» **WHAT NEEDS TO BE DONE**
Using the entries below, output exactly the lines from the one containing "red medicine box: [540, 174] → [334, 183]" through the final line, both included, and no others.

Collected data
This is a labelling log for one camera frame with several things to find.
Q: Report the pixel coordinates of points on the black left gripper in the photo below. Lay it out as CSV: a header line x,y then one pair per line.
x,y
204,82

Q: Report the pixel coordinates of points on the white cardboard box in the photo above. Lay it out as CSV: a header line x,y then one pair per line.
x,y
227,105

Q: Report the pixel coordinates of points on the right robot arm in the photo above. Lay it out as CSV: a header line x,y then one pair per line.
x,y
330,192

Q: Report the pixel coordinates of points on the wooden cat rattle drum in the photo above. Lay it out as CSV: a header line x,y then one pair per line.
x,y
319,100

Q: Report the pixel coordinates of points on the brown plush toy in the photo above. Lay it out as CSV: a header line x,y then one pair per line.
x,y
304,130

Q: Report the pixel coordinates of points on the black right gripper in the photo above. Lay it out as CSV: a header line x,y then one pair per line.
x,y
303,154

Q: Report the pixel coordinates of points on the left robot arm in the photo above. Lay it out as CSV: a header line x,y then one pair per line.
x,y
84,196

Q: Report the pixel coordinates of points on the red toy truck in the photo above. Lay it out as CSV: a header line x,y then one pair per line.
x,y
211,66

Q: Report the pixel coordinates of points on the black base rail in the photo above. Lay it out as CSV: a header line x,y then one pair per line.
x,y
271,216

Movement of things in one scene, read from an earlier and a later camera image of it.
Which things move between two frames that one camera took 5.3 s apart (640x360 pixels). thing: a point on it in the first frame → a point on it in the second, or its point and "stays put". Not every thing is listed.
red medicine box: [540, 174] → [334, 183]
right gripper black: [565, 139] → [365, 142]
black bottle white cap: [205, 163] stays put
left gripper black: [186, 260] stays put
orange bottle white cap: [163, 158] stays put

» **SOLUTION TO THIS PROBLEM**
red medicine box: [540, 174] → [334, 183]
right gripper black: [565, 139] → [365, 142]
black bottle white cap: [205, 163] stays put
left gripper black: [186, 260] stays put
orange bottle white cap: [163, 158] stays put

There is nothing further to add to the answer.